Let's take a moment for serenity of the flowers. Earlier, under my very eyes, something had nibbled off all the leaves and most of the buds from my favorite blue columbine. But here it is making a comeback! The deadly nightshade grows wild in the weed patch beside the house. It is so lovely I leave it alone. Besides there are moths whose caterpillars just love the stuff. In a pinch they will do in your tomatoes, eggplants, and potatoes, all members of the nightshade family! The yellow oxalis or lemon-grass is a real weed and you have to kill most of it. But it is like the cat in "Shrek" when it blooms. Awwwww, i can't kill it at that stage. The very first water lily of the year bloomed this week. A magenta one is still in the bud, show you next week! And finally, the Italian vetch is on display outside the biology building.

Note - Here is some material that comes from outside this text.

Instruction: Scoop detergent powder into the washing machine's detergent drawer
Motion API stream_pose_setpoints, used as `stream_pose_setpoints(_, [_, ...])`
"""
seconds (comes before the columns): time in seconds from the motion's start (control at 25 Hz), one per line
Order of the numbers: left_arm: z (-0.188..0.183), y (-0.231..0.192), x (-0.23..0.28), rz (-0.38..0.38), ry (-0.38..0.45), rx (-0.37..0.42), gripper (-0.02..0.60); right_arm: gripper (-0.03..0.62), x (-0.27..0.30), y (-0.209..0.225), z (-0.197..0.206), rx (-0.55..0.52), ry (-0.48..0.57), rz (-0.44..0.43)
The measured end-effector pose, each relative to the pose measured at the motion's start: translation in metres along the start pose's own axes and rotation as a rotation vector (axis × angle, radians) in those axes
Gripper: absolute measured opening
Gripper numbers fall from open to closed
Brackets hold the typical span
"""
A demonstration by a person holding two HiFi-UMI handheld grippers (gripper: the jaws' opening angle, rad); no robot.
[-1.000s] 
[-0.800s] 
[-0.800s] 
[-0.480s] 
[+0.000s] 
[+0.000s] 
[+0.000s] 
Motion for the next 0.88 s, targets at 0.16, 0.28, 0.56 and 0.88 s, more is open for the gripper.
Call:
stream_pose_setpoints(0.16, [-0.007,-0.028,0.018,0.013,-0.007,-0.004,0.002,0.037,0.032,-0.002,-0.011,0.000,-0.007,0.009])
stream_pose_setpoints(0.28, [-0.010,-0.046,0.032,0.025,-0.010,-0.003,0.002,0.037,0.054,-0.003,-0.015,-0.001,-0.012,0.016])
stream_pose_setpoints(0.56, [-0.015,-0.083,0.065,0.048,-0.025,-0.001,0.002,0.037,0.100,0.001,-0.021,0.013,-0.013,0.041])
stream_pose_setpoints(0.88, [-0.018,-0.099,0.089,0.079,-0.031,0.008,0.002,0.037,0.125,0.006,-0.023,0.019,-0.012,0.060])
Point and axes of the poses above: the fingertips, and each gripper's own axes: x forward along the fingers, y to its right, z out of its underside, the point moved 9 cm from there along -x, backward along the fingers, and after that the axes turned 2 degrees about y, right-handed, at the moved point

I saw again on the wing a tiger swallowtail but again too far and too fast to shoot. I had thought I'd never see another six-spotted tiger beetle-Talk about iridescence. Anyway, as I was walking and stalking around the shop, I saw the tiger beetle jump off the wall and into some low vegetation. When I started to move a few leaves in order to take its portrait, it spread its wings and was gone. Sigh. The ones that didn't get away were the silver-spotted skipper, a new kind of snail, and a grown-up daddy-long-legs. The next two pictures are of the same individual, one showing its lovely red abdomen.

For once, I'm not leaving the spiders to the bitter end. First, my faithful friends,the crab spiders -- They are actually growing - most of them have gone from 2 mm to about 5 mm. That includes the black crabs: doesn't this one look like some kind of mata hari? Two photos of the same individual, I think. The next row has one more crab. This may or may not have been the one that looked like a navajo rug earlier. Finally, two pictures of a lovely new jumping spider.

More spiders! First, two mysteries and one of the bowl and doilies growing fast. The first time you saw one of them it was only about 1.5 mm long (not counting the legs). And on the second row, another bowl and doily, now at least 5 mm. A young common house spider, and last a pair, male (red legs) and female (spotted legs).

A couple of days ago, my neighbor brought home an Eastern American toad that one of the kids found at the school playground. I set it down next to the pond and turned away - when I looked back it was gone! But yesterday I found this one in the side yard. Looks like the first one but then there is a big family resemblance amongst all of them.

Now you'll see what I was saving for the very last. Remember that female damselfly that sat and sat and sat for portrait after portrait, but the male never would? Well, yesterday he sat and sat.... Here they are, side by side. The male almost knocks your eyes out, doesn't it? I swear I didn't post-process this picture.